Semejante evidencia no contradice la ambición y la creatividad con que los humanos han pretendido “domesticar” la naturaleza. Para subsistir en ella. Para defenderse de ella. Para vivir de ella. Y también para perjudicarla, aunque la gran paradoja que tienen delante de sí los adanistas justicieros consiste en que la erupción del monstruo de las siete bocas amenaza seriamente el calentamiento global a cuenta de las emisiones tóxicas.

Foto: Erupción y liberación de gases y cenizas en Cumbre Vieja. (Reuters)

La naturaleza existió antes de los humanos y sobrevivirá a los humanos también cuando nos extingamos. Por eso nos produce tanto vértigo asomarnos a la nada. Y por esa razón el ecologismo doctrinal —no así el científico— se ha convertido en una nueva religión. Hay un ecologismo científico de inequívoca credibilidad que se esmera por la custodia necesaria del planeta. Y hay un ecologismo doctrinal y confesional que recrea la naturaleza desde una perspectiva moral y moralizante. Y que la exhibe como una suerte de orden armónico, superior, que relativiza la especificidad de los humanos. O que los convierte en enemigos del plan divino. Dios ha vuelto a hablar por las siete bocas de Cumbre Vieja.
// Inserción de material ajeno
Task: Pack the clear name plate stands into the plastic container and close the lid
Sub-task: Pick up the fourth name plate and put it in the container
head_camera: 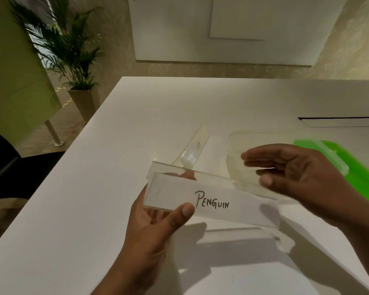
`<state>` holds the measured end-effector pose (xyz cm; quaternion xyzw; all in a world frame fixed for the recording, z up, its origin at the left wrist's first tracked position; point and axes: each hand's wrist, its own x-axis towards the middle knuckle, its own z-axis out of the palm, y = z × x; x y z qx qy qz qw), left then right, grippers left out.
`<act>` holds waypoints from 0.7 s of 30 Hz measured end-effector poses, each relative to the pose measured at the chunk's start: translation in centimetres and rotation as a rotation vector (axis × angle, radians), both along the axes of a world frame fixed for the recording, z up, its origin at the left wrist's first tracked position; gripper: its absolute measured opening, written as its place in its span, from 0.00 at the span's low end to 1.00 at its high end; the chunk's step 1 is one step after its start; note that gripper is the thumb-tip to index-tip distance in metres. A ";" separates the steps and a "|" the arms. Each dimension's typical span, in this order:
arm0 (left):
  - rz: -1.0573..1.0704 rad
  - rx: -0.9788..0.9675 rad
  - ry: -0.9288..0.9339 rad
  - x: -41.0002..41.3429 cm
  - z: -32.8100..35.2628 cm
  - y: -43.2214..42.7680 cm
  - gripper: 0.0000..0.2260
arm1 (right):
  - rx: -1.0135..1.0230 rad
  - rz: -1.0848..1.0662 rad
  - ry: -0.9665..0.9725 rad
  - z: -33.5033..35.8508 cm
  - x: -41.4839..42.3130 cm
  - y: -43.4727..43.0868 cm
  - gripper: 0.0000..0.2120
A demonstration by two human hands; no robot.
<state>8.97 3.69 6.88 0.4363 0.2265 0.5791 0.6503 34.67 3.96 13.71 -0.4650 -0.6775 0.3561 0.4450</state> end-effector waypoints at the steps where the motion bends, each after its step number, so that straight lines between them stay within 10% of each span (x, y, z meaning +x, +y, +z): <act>1: 0.006 0.011 0.044 0.1 -0.1 -0.1 0.26 | 0.013 0.027 -0.110 0.3 -0.1 -0.1 0.21; 11: -0.029 0.158 0.215 1.5 0.5 -0.4 0.24 | 0.196 0.127 -0.672 0.4 -2.5 -2.0 0.28; 17: -0.105 0.269 0.249 1.7 0.4 1.3 0.40 | 0.263 0.103 -0.727 2.2 -1.3 -1.8 0.26; 21: 0.091 0.293 0.690 0.3 -1.0 3.6 0.36 | 0.320 0.005 -0.788 4.5 1.4 -0.1 0.26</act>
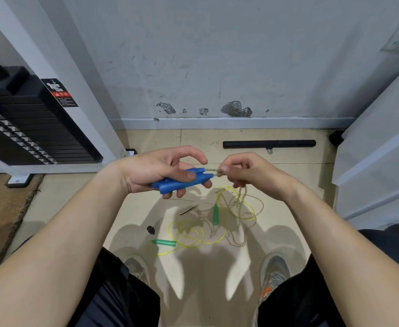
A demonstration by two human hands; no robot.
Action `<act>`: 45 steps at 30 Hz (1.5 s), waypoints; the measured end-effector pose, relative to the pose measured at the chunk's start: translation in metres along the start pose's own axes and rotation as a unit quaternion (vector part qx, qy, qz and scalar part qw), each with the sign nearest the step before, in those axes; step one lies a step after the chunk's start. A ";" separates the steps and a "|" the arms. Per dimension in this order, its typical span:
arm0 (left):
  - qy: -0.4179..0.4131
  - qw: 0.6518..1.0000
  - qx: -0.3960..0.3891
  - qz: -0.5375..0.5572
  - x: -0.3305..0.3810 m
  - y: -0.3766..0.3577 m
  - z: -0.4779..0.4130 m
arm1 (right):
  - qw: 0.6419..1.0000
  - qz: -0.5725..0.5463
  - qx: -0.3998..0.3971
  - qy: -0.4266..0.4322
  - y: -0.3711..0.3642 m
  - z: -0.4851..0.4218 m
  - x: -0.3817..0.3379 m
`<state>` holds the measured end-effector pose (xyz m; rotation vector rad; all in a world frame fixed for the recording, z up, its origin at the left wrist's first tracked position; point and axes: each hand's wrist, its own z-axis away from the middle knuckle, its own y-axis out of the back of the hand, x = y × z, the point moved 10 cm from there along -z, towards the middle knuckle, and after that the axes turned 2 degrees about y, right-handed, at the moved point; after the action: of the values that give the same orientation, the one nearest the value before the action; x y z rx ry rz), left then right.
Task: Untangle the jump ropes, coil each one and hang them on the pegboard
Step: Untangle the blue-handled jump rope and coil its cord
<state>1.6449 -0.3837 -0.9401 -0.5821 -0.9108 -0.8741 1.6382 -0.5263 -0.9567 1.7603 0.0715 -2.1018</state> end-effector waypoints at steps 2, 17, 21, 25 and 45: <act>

No cabe definición más sugestiva y cautivadora que el monstruo de las siete bocas, el volcán que refulge con los piroclastos, el temblor de la tierra. Las imágenes nos hipnotizan y nos atraen. E inducen un estado de opinión que oscila del adanismo a la frivolidad, entre otras razones, porque la vulnerabilidad de las sociedades tecnológicas y posmodernas se interpreta como la pequeñez del hombre frente a la voluntad de la madre tierra.